- [Prompt] Within the entries below, please return exactly the lines from the one with "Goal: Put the" through the one with "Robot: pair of", leaving out any pictures.

- [Task inputs]
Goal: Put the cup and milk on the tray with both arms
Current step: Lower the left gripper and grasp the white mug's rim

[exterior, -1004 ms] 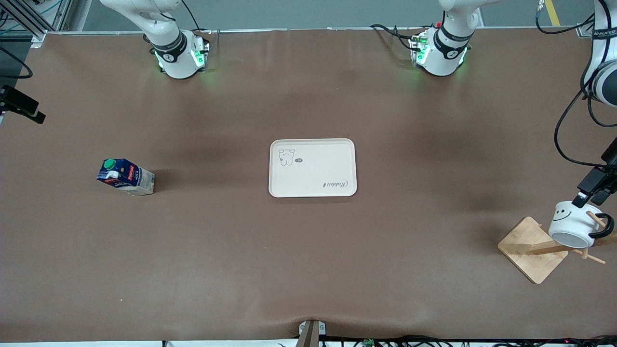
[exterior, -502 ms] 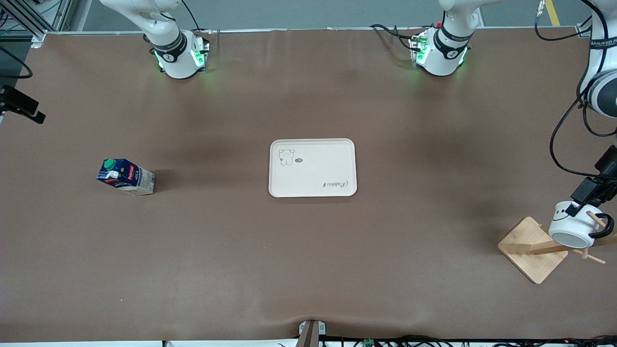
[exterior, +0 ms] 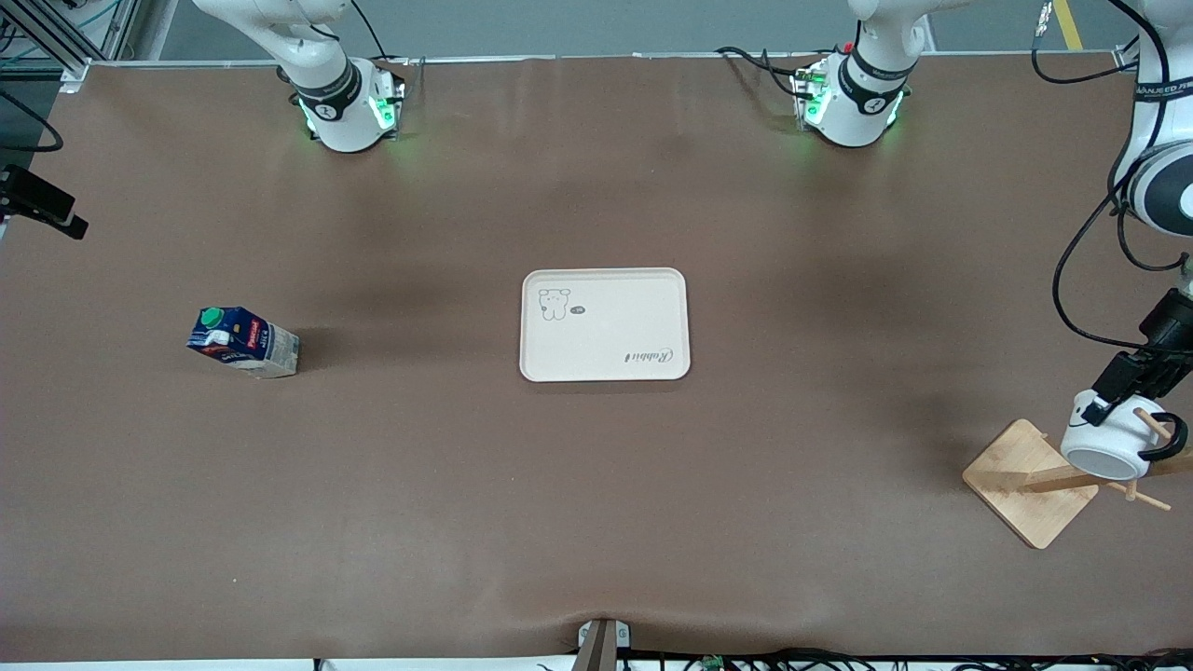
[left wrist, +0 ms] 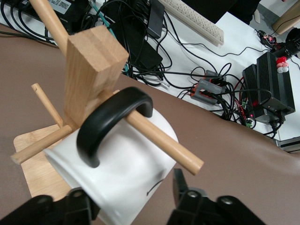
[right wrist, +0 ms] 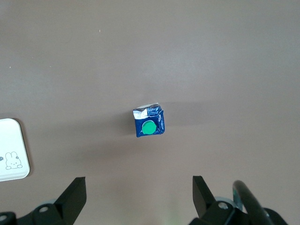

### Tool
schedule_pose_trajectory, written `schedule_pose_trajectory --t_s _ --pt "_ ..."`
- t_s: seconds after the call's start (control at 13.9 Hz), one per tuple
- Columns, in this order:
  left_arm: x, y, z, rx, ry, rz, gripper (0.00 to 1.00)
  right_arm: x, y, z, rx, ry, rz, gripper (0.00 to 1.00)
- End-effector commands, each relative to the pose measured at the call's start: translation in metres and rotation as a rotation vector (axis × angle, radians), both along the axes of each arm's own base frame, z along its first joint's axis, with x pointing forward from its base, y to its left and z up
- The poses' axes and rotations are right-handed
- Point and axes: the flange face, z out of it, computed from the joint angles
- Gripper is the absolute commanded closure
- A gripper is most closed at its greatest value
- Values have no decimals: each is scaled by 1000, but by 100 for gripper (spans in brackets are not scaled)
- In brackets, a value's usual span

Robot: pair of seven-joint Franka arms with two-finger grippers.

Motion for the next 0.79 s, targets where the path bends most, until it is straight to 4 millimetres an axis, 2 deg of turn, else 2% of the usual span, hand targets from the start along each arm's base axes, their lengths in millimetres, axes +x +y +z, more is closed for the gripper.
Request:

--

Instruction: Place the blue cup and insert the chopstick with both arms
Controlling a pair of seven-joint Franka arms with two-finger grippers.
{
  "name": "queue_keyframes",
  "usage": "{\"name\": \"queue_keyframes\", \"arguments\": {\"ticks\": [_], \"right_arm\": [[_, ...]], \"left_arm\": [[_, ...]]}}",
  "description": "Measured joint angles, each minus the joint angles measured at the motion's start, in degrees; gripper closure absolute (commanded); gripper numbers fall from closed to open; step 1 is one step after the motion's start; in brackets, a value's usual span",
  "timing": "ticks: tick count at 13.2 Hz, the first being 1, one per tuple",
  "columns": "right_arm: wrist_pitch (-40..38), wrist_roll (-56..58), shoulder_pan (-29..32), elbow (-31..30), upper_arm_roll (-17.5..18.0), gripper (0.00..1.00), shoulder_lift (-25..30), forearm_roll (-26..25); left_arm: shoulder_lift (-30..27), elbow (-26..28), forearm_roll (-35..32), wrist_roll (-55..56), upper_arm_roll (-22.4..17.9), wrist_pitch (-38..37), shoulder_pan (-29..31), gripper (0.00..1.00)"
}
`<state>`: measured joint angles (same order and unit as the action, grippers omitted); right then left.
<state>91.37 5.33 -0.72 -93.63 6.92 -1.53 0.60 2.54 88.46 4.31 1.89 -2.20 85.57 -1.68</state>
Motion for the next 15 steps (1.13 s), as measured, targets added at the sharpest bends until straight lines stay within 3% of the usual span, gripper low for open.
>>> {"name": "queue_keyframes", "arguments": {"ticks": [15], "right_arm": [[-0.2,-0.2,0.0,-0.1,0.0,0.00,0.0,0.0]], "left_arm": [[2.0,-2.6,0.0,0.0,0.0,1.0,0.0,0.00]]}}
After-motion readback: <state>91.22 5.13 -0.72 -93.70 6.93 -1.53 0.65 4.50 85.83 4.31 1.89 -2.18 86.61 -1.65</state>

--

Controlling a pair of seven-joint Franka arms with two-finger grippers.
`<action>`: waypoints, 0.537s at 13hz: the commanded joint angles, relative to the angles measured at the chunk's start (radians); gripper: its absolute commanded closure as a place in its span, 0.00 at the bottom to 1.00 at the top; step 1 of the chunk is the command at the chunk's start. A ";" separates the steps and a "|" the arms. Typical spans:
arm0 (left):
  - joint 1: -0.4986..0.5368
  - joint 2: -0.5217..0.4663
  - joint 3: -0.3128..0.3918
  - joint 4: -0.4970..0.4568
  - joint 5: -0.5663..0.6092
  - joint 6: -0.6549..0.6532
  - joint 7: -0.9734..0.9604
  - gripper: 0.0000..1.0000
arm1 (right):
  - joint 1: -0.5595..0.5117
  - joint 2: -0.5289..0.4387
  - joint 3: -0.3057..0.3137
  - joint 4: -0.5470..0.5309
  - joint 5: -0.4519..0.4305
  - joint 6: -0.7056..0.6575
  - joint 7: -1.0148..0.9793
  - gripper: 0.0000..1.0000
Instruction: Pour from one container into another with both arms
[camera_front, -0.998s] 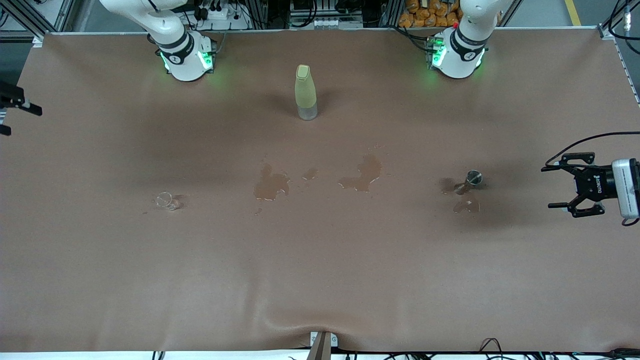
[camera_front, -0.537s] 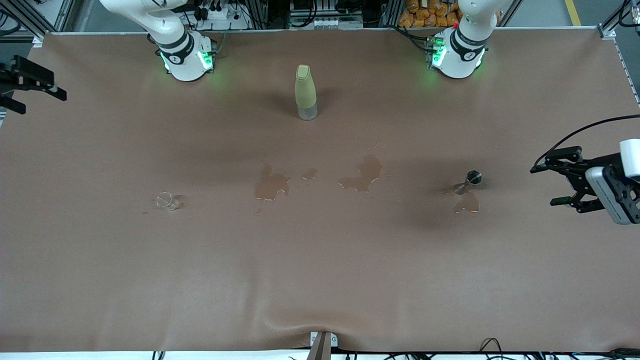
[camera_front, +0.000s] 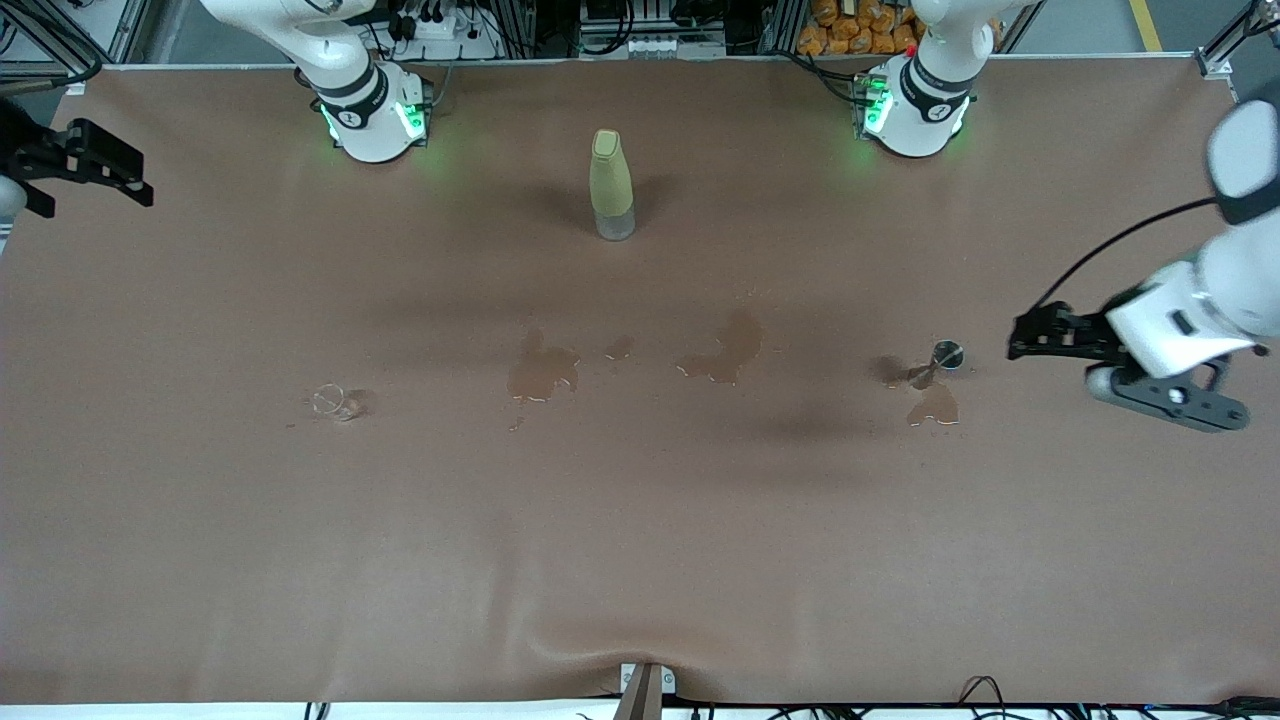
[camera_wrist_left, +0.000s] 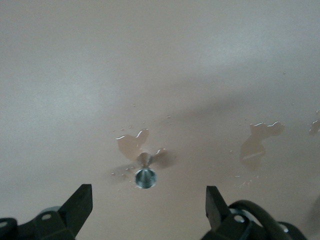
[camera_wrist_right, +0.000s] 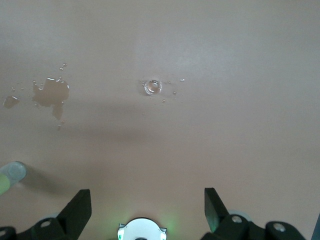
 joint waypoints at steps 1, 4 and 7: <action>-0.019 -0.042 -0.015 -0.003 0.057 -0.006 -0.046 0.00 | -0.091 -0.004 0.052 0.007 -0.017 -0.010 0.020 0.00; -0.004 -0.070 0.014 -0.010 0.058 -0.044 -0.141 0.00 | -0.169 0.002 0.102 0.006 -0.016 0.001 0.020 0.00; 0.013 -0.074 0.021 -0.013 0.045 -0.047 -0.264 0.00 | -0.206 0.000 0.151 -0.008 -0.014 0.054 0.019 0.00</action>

- [Response]
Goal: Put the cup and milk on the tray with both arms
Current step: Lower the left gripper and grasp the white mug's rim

[exterior, -1004 ms] 
[exterior, -502 ms] 
[exterior, +0 ms] 
[left wrist, +0 ms] 
[right wrist, +0 ms] 

### Tool
schedule_pose_trajectory, written `schedule_pose_trajectory --t_s _ --pt "_ ..."`
- t_s: seconds after the call's start (control at 13.9 Hz), one per tuple
- Columns, in this order:
  left_arm: x, y, z, rx, ry, rz, gripper (0.00 to 1.00)
  right_arm: x, y, z, rx, ry, rz, gripper (0.00 to 1.00)
- End-effector commands, each relative to the pose measured at the call's start: translation in metres and rotation as a rotation vector (axis × angle, radians), both along the axes of each arm's own base frame, z along its first joint's axis, with x pointing forward from its base, y to its left and z up
- The poses' axes and rotations are right-handed
- Point and axes: the flange face, z out of it, computed from the joint angles
- Gripper is the absolute commanded closure
- A gripper is most closed at its greatest value
- Values have no decimals: each is scaled by 1000, but by 100 for gripper (spans in brackets are not scaled)
- In brackets, a value's usual span

Robot: pair of seven-joint Franka arms with two-finger grippers.

Above is the complete output.